Outras ações complementares

🌱 Considera também apoiar políticas de bem-estar animal em geral, que criam um ambiente legislativo mais favorável à abolição. ♻️ Evita financiar associações tauromáticas indiretamente, por exemplo, ao não comprar produtos ou serviços patrocinados por elas. 📉 Regista e divulga os custos públicos das touradas no teu concelho, usando pedidos de informação à câmara, para expor a dependência de subsídios.
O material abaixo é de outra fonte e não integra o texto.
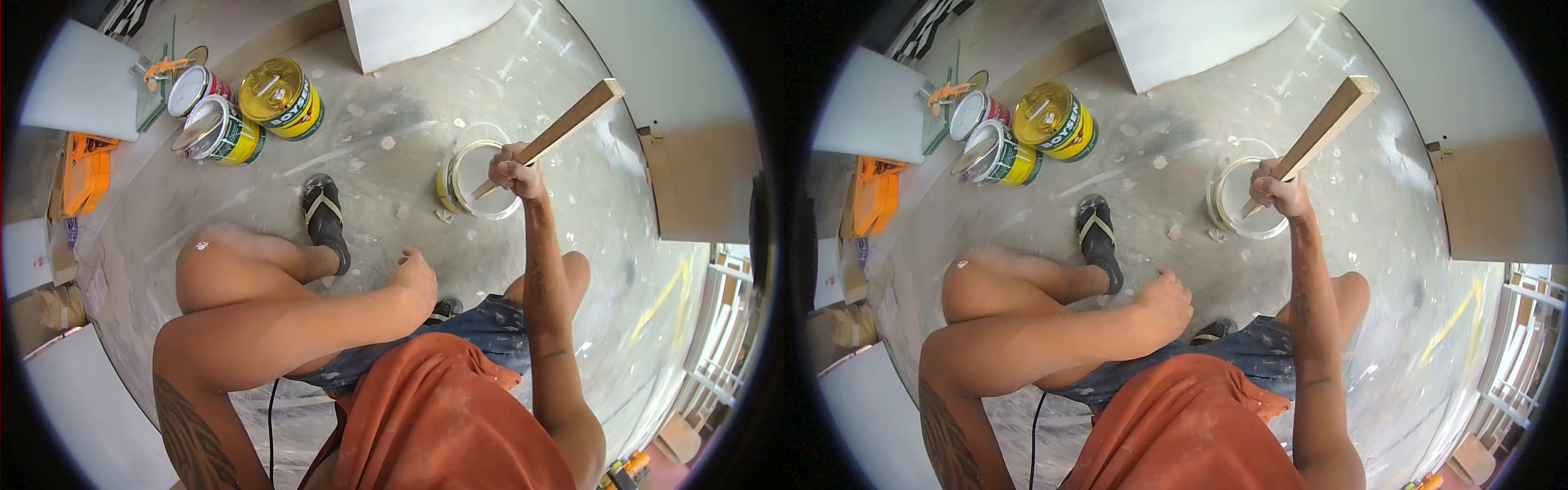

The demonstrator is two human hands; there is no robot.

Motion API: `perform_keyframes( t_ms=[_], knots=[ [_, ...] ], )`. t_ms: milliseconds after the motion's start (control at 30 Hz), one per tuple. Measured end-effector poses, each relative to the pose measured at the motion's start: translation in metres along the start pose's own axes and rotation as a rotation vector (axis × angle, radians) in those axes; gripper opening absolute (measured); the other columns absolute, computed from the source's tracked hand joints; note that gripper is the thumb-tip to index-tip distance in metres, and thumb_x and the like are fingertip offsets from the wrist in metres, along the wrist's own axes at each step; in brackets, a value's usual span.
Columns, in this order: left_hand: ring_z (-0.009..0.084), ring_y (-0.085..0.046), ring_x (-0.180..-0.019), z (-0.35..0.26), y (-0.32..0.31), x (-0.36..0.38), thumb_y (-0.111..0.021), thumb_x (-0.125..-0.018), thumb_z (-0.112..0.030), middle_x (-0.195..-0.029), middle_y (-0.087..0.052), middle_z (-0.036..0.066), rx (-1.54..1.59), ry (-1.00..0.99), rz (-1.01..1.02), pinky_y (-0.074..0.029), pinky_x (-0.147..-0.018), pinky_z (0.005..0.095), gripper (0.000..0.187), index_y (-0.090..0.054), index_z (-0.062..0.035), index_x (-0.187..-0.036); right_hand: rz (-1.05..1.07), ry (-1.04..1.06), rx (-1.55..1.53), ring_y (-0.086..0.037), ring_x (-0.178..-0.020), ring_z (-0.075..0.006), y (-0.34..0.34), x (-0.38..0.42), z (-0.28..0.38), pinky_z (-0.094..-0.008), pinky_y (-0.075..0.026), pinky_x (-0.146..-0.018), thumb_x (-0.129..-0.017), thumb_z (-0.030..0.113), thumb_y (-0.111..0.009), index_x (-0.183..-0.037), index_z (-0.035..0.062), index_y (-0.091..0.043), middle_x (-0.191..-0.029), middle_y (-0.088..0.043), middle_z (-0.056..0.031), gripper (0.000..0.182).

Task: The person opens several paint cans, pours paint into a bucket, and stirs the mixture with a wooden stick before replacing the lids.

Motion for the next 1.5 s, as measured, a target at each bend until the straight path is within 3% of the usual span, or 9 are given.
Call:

O que o leitor pode fazer a seguir

O passo mais imediato que podes dar hoje é partilhar este artigo com alguém que defenda as touradas, criando um espaço de debate respeitoso e informado; o diálogo, mais do que a confrontação, é a via mais eficaz para mudar mentes. Em seguida, escolhe uma ação da lista acima durante a próxima semana — um e-mail a um autarca, uma petição assinada, ou a visita a um santuário — e compromete-te com ela. Lembra-te que mudanças culturais profundas levam tempo e que cada pequeno gesto contribui para tornar a abolição inevitável, como aconteceu com outras práticas que hoje consideramos intoleráveis.

Festival cultural ético em praça de touros reaproveitada Festival cultural ético em praça de touros reaproveitada

Principais lições

As touradas são uma prática em declínio, apoiada por uma minoria da população, mas ainda protegida por interesses económicos e uma ideia romantizada de tradição. A abolição é eticamente justificada, cientificamente embasada e historicamente consistente com a evolução dos valores humanos; a transição pode ser gerida de forma justa para as comunidades. Cada leitor tem um papel a desempenhar, e as ações coletivas já estão a mudar o panorama, com mais de 40 municípios portugueses a declararem-se livres de touradas.

"Bottom line: A tradição não deve ser um beco sem saída para o sofrimento animal; as sociedades que aboliram as touradas não só sobreviveram como prosperaram, criando novas formas de cultura que respeitam todos os seres."